Sailor Moon and Sailor Mercury looked at each other and shrugged. Pushing her long bangs out of her face, Sailor Moon reach for her tiara. Mercury went back out into the hall and came back in again.
I can't help shake some sort of feeling that I'm copyrighting something when I do this... they both thought. Mercury sent out some puffy looking clouds while looking like she was going to choak in embarrasment.
"Er... Now Sailor Moon."
"Moon Tiara Action!" she yelled, sending the glowing disk at the mazoku. Or at least where it should be anyway. It was just too darned cloudy.
Scream. Shower of dust. Blah, blah, biddie-blah...
Amelia walked into the room as the clouds disappeared.
"Hi, Zelgadiss," Sailor Moon said, waving at said chimera and detransforming back to his old Gourry self. He grinned. "It great that I finally have someone else to share the work with."
Mercury followed suit and detransformed.
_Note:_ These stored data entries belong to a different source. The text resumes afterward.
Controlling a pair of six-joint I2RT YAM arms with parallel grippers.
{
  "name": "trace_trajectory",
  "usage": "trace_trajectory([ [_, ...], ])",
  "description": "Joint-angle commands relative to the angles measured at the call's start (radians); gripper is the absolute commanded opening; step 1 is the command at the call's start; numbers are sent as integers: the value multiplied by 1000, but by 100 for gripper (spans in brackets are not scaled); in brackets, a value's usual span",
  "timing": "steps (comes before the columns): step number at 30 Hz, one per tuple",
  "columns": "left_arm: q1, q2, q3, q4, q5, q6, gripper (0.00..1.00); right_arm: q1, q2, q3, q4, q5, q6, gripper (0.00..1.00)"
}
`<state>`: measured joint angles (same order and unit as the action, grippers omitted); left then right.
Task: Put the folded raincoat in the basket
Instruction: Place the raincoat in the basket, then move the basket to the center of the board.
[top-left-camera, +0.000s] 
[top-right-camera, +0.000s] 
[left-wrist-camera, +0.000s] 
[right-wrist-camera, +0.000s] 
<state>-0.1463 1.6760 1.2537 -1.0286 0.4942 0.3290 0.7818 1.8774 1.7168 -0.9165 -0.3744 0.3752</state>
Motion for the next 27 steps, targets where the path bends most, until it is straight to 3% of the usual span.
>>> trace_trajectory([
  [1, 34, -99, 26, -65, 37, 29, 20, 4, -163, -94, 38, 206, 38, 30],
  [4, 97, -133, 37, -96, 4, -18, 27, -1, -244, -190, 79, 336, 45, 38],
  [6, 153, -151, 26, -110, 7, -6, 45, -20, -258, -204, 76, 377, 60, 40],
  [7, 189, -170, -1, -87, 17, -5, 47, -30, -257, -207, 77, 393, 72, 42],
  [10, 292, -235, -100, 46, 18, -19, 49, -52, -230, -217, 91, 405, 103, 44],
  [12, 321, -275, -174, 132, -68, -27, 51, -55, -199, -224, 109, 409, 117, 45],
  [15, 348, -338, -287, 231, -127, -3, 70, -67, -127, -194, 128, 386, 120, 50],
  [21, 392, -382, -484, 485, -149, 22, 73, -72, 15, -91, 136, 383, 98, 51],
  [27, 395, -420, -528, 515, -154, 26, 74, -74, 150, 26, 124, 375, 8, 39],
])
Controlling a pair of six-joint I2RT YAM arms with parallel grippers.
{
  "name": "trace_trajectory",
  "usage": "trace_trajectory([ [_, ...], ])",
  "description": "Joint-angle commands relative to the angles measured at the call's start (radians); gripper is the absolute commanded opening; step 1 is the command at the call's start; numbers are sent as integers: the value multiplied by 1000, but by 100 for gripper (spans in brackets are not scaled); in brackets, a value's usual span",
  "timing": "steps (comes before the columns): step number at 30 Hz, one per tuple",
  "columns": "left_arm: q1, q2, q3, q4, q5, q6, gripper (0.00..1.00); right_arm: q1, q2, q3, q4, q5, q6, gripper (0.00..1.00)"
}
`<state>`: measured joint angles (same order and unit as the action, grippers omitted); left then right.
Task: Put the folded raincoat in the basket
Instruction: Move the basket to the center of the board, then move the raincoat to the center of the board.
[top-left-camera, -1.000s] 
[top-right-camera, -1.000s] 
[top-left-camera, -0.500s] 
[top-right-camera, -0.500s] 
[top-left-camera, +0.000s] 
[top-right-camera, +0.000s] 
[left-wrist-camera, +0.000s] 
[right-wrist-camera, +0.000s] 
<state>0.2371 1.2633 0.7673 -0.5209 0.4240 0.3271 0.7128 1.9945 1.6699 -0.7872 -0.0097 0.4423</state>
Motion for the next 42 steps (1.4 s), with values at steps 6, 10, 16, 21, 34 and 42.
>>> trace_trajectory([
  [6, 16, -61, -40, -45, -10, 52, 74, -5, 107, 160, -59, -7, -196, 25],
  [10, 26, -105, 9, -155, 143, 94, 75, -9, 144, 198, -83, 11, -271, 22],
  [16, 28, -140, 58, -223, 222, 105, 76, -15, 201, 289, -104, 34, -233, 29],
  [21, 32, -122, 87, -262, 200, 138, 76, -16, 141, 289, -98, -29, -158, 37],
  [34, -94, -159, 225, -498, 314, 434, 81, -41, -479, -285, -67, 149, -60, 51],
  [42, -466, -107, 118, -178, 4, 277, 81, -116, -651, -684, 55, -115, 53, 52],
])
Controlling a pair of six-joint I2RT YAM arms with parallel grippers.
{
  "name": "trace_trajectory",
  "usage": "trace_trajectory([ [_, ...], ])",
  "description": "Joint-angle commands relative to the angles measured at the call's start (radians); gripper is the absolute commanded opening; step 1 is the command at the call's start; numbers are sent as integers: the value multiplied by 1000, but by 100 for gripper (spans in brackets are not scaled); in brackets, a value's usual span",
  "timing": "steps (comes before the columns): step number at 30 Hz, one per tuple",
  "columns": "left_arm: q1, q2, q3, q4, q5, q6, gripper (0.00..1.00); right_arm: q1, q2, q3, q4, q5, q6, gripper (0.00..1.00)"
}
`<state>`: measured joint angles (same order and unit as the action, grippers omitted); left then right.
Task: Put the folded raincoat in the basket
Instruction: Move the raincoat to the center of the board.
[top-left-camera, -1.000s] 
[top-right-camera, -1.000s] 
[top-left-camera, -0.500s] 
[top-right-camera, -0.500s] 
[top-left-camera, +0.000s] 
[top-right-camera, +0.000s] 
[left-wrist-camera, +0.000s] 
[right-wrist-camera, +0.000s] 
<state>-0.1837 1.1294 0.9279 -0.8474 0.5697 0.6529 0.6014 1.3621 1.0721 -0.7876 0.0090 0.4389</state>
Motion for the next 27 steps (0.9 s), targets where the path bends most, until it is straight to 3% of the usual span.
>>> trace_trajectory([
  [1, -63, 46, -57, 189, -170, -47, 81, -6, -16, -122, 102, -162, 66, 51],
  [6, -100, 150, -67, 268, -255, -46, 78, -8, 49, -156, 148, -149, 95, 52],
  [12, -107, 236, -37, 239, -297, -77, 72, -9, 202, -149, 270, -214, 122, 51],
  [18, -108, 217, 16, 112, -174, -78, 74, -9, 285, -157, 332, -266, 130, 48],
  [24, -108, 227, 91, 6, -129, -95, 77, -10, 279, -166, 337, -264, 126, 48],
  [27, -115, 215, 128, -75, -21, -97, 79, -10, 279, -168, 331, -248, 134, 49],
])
He smiled wanly at the other's enthusiasm, still being a bit startled that he could recognize him dispite the outfit.
"Well done girls... or should I say boys?" Amelia said cattily as she walked into the room.
"Would you mind telling me now why I transform into a girl?" Zelgadiss asked in a threatening tone of voice. First his race, now his manhood. Sigh Fates are so cruel.
"That's all very simple..." Amelia started, leaping up onto a table.
"And that is...?"
"That everything will be answered in the next fic."
"NANI?"
(Funky sounding, lighthearted, end of episode music come over the P.A. that's suppose to portray some carefree mood but it just ain't working.)
"This stupid fic has gone on long enough, ne?"
"H-hai..."
"Ano, where'd all the zombie-eyed students go?"
"Oh, them? They fell in a plot hole."